• June 19, 2017

    The world appears to be moving towards greater disorder, socially, politically and economically. This is observable within one’s own lifetime. It is always suspect to try to make judgments about times and places we have not ourselves inhabited. But if you leave aside your assumptions and preferences and consider your experience and that of your friends and family, it is not difficult to see the growing disorder of our lives.

    I do not wish to present you with a critique of our current situation. Rather, I wish for you to consider what is required for you to navigate it.
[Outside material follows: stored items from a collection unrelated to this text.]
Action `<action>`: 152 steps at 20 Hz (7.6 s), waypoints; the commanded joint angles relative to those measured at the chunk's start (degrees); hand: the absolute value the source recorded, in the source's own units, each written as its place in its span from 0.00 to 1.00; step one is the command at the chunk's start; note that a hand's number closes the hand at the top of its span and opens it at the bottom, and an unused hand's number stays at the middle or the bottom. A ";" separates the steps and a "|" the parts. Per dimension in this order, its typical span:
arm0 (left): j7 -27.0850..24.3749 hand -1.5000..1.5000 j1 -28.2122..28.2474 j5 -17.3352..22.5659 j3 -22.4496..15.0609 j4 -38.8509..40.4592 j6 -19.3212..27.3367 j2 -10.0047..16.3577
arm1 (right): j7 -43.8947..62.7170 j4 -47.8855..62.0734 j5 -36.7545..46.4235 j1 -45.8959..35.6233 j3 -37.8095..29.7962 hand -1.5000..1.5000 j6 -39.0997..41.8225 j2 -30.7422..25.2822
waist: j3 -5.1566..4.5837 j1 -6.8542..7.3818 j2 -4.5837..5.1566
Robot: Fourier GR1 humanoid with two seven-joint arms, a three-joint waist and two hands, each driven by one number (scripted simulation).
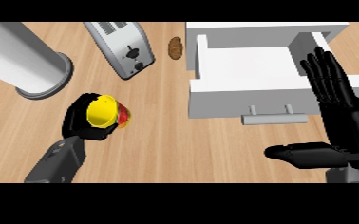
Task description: Pick up the cup, place it into the drawer and close the drawer
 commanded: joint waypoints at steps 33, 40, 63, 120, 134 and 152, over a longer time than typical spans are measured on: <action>22.67 1.00 -7.86 2.59 -11.33 -47.01 15.78 -10.93 | -0.87 -3.07 -1.56 5.54 -4.06 0.00 1.44 -1.14 | 0.31 2.11 -1.16; 32.94 1.00 -14.33 3.60 -23.01 -50.94 27.45 -12.72 | 0.09 1.24 -3.69 -0.16 -6.42 0.00 2.09 -2.92 | 0.29 1.70 -1.00; 31.35 1.00 -40.65 22.41 -39.24 -16.33 42.60 -12.76 | -1.35 3.53 -4.66 -2.02 -6.61 0.00 4.29 -3.61 | 0.32 -2.07 -0.12; 42.61 0.00 -18.89 33.78 -46.11 -51.65 47.19 9.60 | -5.60 7.97 29.43 -0.34 10.54 1.00 4.86 -8.13 | 0.29 3.91 -1.00; 38.86 0.00 -1.22 35.17 -39.60 -62.59 39.42 18.72 | -14.06 46.65 53.52 -17.51 18.30 1.00 -12.18 -5.40 | 0.33 4.22 -0.40; 36.18 0.00 8.41 35.01 -35.39 -66.49 31.08 20.35 | -23.38 91.67 49.14 -49.22 2.70 1.00 -12.95 -9.56 | 0.41 6.88 1.10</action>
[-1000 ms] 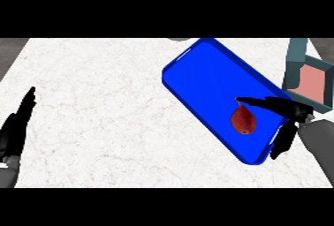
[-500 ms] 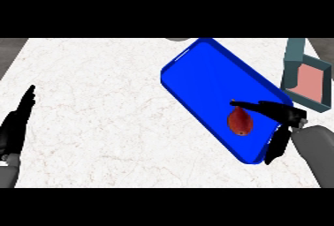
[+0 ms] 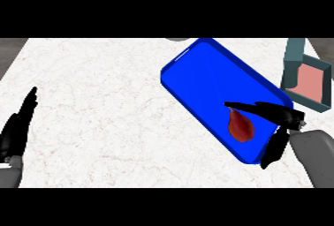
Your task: Pick the pear from the tray and place it in the cardboard box
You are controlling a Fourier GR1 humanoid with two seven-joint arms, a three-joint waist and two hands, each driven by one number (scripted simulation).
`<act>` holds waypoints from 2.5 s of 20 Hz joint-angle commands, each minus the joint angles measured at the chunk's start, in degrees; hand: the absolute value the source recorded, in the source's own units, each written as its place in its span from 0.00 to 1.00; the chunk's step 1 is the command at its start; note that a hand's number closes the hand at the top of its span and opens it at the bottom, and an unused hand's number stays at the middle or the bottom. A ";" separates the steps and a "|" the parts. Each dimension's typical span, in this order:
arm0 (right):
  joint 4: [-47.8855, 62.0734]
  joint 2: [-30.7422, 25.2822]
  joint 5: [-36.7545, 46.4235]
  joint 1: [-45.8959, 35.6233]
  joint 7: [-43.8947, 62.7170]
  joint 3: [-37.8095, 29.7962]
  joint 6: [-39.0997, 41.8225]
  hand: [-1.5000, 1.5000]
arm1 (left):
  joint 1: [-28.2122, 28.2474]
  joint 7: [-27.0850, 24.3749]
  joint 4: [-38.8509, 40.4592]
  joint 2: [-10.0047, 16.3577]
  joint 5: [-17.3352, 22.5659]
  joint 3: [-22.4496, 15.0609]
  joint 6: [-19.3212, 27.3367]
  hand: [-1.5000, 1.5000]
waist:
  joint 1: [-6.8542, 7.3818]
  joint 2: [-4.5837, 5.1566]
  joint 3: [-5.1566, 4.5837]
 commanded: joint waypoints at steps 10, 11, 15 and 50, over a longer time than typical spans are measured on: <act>-3.98 6.88 7.11 4.17 9.18 4.42 0.04 0.00 | -0.34 0.75 -1.44 -2.94 -3.49 1.84 -0.64 0.50 | 0.08 0.02 0.01; 0.90 6.10 6.52 -1.55 9.71 2.35 2.83 0.00 | -2.22 1.64 -0.69 -1.95 -3.20 2.70 -2.14 0.50 | 0.22 0.08 0.01; 2.69 6.77 12.63 0.14 3.88 4.04 -5.74 1.00 | -0.41 1.18 -1.21 -4.23 -5.04 2.51 -0.83 0.50 | 0.28 0.10 0.02; 36.86 -38.02 8.63 -10.02 -63.62 -27.41 -33.74 1.00 | -3.84 -0.96 -0.02 -4.88 -4.64 2.24 -3.76 0.50 | 3.44 1.77 0.52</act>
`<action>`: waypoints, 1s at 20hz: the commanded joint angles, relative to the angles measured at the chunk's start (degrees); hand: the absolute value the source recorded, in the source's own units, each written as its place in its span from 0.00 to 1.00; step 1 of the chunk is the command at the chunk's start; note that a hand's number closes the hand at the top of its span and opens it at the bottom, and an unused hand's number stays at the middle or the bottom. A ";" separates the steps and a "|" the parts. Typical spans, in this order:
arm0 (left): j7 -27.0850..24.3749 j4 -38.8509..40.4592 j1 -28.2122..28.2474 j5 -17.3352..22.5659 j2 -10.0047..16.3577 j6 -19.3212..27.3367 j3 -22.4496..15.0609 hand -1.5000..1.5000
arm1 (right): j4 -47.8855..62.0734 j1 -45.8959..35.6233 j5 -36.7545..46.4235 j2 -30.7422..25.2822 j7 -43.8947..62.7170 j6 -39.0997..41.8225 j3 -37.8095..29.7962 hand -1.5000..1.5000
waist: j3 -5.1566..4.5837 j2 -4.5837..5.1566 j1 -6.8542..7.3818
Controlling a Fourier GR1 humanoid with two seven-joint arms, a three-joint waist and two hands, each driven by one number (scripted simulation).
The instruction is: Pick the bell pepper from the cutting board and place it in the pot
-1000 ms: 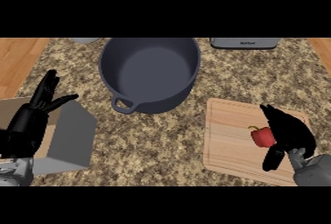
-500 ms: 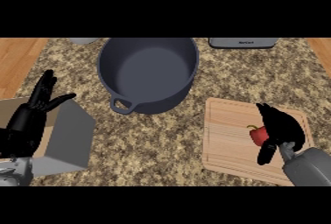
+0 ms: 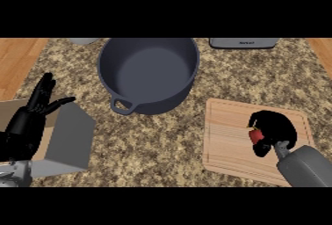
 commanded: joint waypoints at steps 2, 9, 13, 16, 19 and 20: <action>3.72 5.84 6.09 -0.44 2.20 -0.60 1.20 0.50 | 2.07 0.29 2.63 2.03 -1.61 -1.65 1.82 1.00 | -1.15 0.86 0.34; 2.94 6.12 3.16 -1.19 0.70 -0.97 -0.87 0.50 | -0.29 -7.05 3.49 18.29 4.57 0.73 8.42 1.00 | -1.20 1.70 3.90; 3.04 4.18 1.04 -0.80 0.77 -2.77 -2.87 0.50 | 1.00 -13.74 3.32 32.02 8.21 0.65 12.97 1.00 | -1.20 2.64 9.02; 3.29 5.88 -0.16 -1.88 0.42 -2.38 -3.77 0.50 | 4.00 -19.63 3.46 32.41 12.74 -1.50 15.44 1.00 | -1.26 2.55 8.69; 3.69 5.62 -0.31 -2.40 0.49 -2.44 -4.57 0.50 | 5.08 -26.65 4.80 32.61 16.68 -4.02 16.92 1.00 | -1.28 1.98 9.21; 4.13 5.84 -1.12 -1.99 -0.40 -2.21 -4.88 0.50 | 3.96 -28.68 5.84 32.64 18.82 -5.30 18.52 1.00 | -1.32 1.69 8.89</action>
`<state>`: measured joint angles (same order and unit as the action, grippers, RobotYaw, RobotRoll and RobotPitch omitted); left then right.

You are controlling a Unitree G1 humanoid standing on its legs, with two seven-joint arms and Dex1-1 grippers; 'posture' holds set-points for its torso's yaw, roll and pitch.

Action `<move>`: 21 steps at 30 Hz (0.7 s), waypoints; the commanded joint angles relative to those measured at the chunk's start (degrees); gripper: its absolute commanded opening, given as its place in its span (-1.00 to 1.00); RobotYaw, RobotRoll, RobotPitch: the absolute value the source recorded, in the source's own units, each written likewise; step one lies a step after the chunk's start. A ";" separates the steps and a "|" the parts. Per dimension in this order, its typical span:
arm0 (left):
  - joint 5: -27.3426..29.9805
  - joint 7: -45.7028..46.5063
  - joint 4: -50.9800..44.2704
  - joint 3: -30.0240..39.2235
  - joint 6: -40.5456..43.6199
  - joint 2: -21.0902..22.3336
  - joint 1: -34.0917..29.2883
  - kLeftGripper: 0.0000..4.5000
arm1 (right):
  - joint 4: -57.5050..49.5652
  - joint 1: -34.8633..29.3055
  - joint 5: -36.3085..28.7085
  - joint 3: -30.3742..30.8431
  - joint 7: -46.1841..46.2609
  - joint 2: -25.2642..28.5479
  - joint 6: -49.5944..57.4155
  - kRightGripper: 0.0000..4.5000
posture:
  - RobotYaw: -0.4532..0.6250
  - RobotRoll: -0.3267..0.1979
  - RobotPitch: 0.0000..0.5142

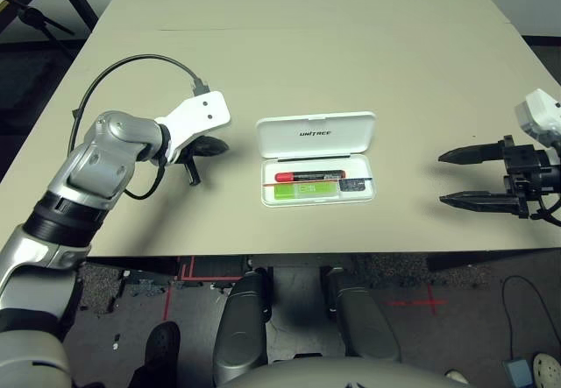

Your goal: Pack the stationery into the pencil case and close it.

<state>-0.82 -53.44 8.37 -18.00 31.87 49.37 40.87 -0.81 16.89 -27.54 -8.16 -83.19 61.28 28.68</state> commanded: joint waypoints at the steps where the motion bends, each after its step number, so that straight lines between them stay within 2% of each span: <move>1: -2.89 1.12 3.17 -0.32 -1.20 -1.53 1.31 -0.99 | -0.98 0.40 -0.08 0.62 -0.01 0.50 -0.16 1.00 | -0.19 0.25 -0.22; 7: -4.14 0.74 3.78 -0.54 -2.16 -5.09 2.71 -0.99 | -0.16 1.08 0.21 1.08 -0.20 0.51 -0.82 1.00 | -0.19 0.25 -0.23; 16: -1.43 0.32 0.46 0.72 -0.07 -14.15 4.79 -0.99 | 0.65 2.36 0.66 2.02 -0.24 0.11 -1.52 1.00 | -0.19 0.25 -0.24; 21: 0.03 -1.01 -2.15 0.79 1.45 -15.76 4.48 -0.99 | 0.85 2.42 0.85 2.17 -0.29 0.08 -1.82 1.00 | -0.19 0.25 -0.24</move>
<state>-1.82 -53.42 7.53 -17.91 32.39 33.87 44.95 -0.04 19.19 -26.91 -6.86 -83.16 61.32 27.35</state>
    First, consider the possibility that the reasons we come up with to explain the problems we see around us are likely to be entirely wrong. Typically, we confuse symptoms and causes. When I get up to cross the room and close the window because I am uncomfortable, did I assess my state, recognize that I am cold, notice the open window, connect that with my discomfort, decide to get up and cross the room and then close the window? Or did I find myself getting up and crossing the room and then ‘decide’ to close the window?

    We need to understand the nature of sleep. In a sleep state, whether personal or on a larger scale, we invent the reasons for things, we fantasize about causation but we do not see the governing patterns. Just because I think something as it happens does not establish causation. My reactions of anger, my expressions of delight…are they not most often in progress before I recognize them and ‘intend’ them? This is what we mean by sleep.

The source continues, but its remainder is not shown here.